水往低处流,这是千百万年来,永恒不变真理。
血,虽然密度与水不一样,但是严格来说,它还属于水的一种,照理来说,理应会往地下渗透进去。
毕竟地面是一片泥土地,在仲夏里,正是干燥之时,哪里会渗透不下去之理。
然而,世事无常,说得真是不错。

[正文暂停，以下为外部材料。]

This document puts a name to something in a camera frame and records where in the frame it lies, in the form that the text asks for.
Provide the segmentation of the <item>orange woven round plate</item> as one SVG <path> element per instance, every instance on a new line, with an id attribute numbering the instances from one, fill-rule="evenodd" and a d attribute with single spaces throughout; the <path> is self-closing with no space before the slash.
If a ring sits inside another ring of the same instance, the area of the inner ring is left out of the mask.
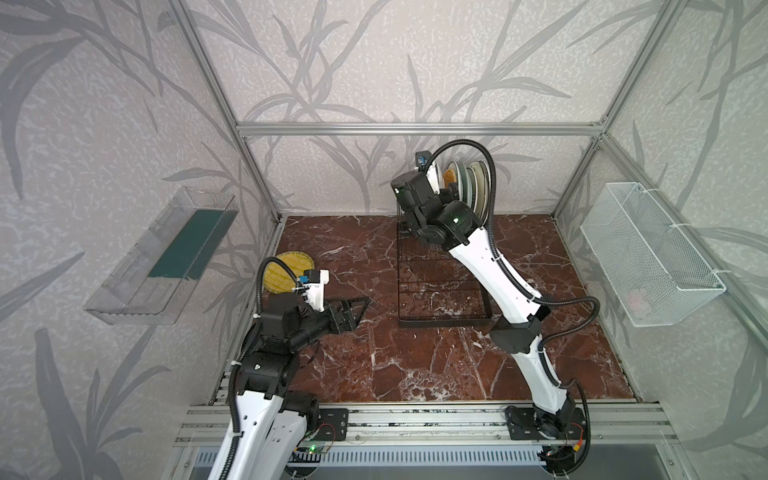
<path id="1" fill-rule="evenodd" d="M 451 185 L 454 185 L 458 182 L 456 171 L 453 168 L 444 170 L 442 178 L 445 188 L 449 188 Z"/>

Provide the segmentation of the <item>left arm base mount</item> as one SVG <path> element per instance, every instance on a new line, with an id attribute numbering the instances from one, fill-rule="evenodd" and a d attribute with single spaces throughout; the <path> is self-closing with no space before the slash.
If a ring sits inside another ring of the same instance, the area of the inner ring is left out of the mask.
<path id="1" fill-rule="evenodd" d="M 307 421 L 307 438 L 316 441 L 344 441 L 349 428 L 350 411 L 347 408 L 321 407 L 318 397 L 308 392 L 289 392 L 285 411 L 298 413 Z"/>

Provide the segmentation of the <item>light green flower plate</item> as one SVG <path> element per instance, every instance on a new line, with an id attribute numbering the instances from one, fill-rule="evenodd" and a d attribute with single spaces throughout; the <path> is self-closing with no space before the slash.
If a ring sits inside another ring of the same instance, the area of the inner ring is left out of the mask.
<path id="1" fill-rule="evenodd" d="M 468 188 L 467 188 L 467 190 L 468 190 L 468 193 L 467 193 L 467 200 L 466 200 L 466 202 L 464 202 L 464 203 L 465 203 L 466 205 L 468 205 L 468 206 L 469 206 L 469 203 L 470 203 L 470 201 L 468 200 L 468 195 L 469 195 L 469 194 L 472 192 L 472 190 L 471 190 L 471 187 L 469 186 L 469 181 L 468 181 Z"/>

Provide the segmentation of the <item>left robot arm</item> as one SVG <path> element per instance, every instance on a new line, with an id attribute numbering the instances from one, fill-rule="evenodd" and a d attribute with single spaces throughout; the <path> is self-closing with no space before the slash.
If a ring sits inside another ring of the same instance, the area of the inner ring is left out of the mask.
<path id="1" fill-rule="evenodd" d="M 230 423 L 209 474 L 212 479 L 278 479 L 296 448 L 321 430 L 316 395 L 291 384 L 301 351 L 326 335 L 355 330 L 371 300 L 367 296 L 327 299 L 326 270 L 297 275 L 276 256 L 258 269 L 261 288 L 269 266 L 287 272 L 287 292 L 255 298 L 255 322 L 231 362 L 227 389 Z"/>

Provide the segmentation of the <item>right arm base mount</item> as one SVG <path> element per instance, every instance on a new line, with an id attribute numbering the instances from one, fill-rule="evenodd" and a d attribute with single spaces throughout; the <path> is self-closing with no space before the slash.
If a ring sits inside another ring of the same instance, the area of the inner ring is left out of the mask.
<path id="1" fill-rule="evenodd" d="M 539 407 L 507 406 L 503 410 L 511 440 L 579 440 L 588 422 L 581 408 L 567 402 L 557 413 Z"/>

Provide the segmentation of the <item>cream plate with plum blossoms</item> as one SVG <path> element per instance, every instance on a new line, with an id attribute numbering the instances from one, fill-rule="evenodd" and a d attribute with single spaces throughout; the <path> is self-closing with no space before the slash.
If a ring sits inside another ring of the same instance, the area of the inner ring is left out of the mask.
<path id="1" fill-rule="evenodd" d="M 482 220 L 486 222 L 489 216 L 489 209 L 490 209 L 491 178 L 490 178 L 490 170 L 486 161 L 480 162 L 480 168 L 482 171 L 482 179 L 483 179 L 483 185 L 484 185 L 483 187 L 484 207 L 482 211 L 483 213 Z"/>

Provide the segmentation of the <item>black wire dish rack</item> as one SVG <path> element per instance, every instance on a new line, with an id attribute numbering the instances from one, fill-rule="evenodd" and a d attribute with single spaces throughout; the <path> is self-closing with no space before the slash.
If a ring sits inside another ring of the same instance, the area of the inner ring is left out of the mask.
<path id="1" fill-rule="evenodd" d="M 491 299 L 477 279 L 447 252 L 425 244 L 397 213 L 397 318 L 402 328 L 485 326 Z"/>

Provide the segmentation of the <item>white plate dark green rim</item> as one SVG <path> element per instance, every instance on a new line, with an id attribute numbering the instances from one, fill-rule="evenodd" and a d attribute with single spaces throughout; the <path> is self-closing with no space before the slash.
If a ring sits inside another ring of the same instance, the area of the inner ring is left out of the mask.
<path id="1" fill-rule="evenodd" d="M 443 187 L 443 179 L 440 171 L 439 163 L 434 160 L 426 171 L 428 182 L 436 194 L 440 193 L 440 189 Z"/>

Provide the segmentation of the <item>sunburst plate teal rim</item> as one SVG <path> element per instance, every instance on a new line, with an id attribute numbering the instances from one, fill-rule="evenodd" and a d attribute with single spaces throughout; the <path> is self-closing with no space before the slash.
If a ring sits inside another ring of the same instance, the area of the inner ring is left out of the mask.
<path id="1" fill-rule="evenodd" d="M 472 166 L 474 167 L 475 174 L 476 174 L 476 177 L 477 177 L 477 182 L 478 182 L 478 205 L 477 205 L 477 214 L 476 215 L 481 220 L 481 222 L 484 222 L 482 220 L 482 216 L 483 216 L 482 211 L 483 211 L 483 207 L 484 207 L 484 200 L 483 200 L 483 187 L 484 187 L 484 185 L 483 185 L 483 179 L 482 179 L 482 171 L 481 171 L 481 168 L 480 168 L 480 161 L 474 162 L 472 164 Z"/>

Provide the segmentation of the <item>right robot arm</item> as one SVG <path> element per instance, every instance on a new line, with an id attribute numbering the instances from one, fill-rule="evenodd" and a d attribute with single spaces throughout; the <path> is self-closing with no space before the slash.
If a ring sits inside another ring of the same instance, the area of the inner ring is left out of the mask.
<path id="1" fill-rule="evenodd" d="M 488 171 L 487 216 L 477 216 L 472 208 L 446 188 L 437 190 L 428 171 L 435 160 L 453 147 L 468 146 L 484 157 Z M 437 245 L 458 260 L 479 281 L 500 307 L 502 317 L 490 332 L 497 347 L 516 361 L 532 395 L 539 428 L 563 429 L 571 421 L 576 403 L 569 394 L 578 383 L 560 380 L 546 346 L 555 339 L 574 334 L 588 326 L 600 312 L 600 301 L 593 296 L 567 300 L 548 300 L 524 282 L 499 251 L 493 234 L 493 214 L 497 175 L 490 151 L 471 139 L 449 141 L 435 152 L 415 154 L 416 168 L 395 177 L 391 188 L 405 216 L 407 231 L 420 241 Z M 541 333 L 543 320 L 553 308 L 576 304 L 591 306 L 590 315 L 577 326 L 547 336 Z"/>

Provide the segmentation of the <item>white plate cloud emblem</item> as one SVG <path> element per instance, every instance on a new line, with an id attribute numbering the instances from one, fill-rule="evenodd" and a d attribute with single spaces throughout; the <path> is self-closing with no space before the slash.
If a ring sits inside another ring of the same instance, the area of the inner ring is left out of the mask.
<path id="1" fill-rule="evenodd" d="M 467 173 L 466 173 L 466 167 L 461 161 L 455 161 L 454 162 L 454 170 L 456 173 L 456 183 L 457 183 L 457 190 L 458 190 L 458 198 L 462 202 L 466 202 L 467 200 L 467 193 L 468 193 L 468 180 L 467 180 Z"/>

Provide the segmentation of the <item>yellow-green round plate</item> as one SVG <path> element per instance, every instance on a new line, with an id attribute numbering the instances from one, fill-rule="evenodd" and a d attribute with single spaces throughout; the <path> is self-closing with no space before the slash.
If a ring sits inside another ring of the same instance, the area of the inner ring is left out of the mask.
<path id="1" fill-rule="evenodd" d="M 305 252 L 286 251 L 278 254 L 277 258 L 296 278 L 302 276 L 305 270 L 315 269 L 314 260 Z M 263 277 L 263 287 L 272 294 L 288 293 L 295 287 L 295 281 L 282 266 L 271 262 Z"/>

理应往下泥土里渗透,散落在初九脚板边上,形成一滩的鲜血,不但没有渗透下去,还缓缓流动起来。
从左往右,从外到内,一丝丝流动。渐渐形成一个圆圈,足有足球般大小。
一丝丝缓慢流着的血液,仿佛是是一根根线条,从外面一圈一圈往里面收缩,圆圈变得越来越小,不过厚度却越来越厚。
说来也奇怪,没有容器的情况下,如水般的血液,居然也能一层层往上叠加,犹如被以水杯盛放着似的。
如此诡异之事,如果初九是清醒的话,给她见到,兴许会惊讶得把小小嘴巴张得塞进鸡蛋呢。
血液流动的速度,像是因为圆圈缩小的缘故,加快了一些。很快就缩小到,如初九拳头般大小。
看起来,就如一滴加大版的血滴一样,晶莹却不剔透,鲜红得刺眼。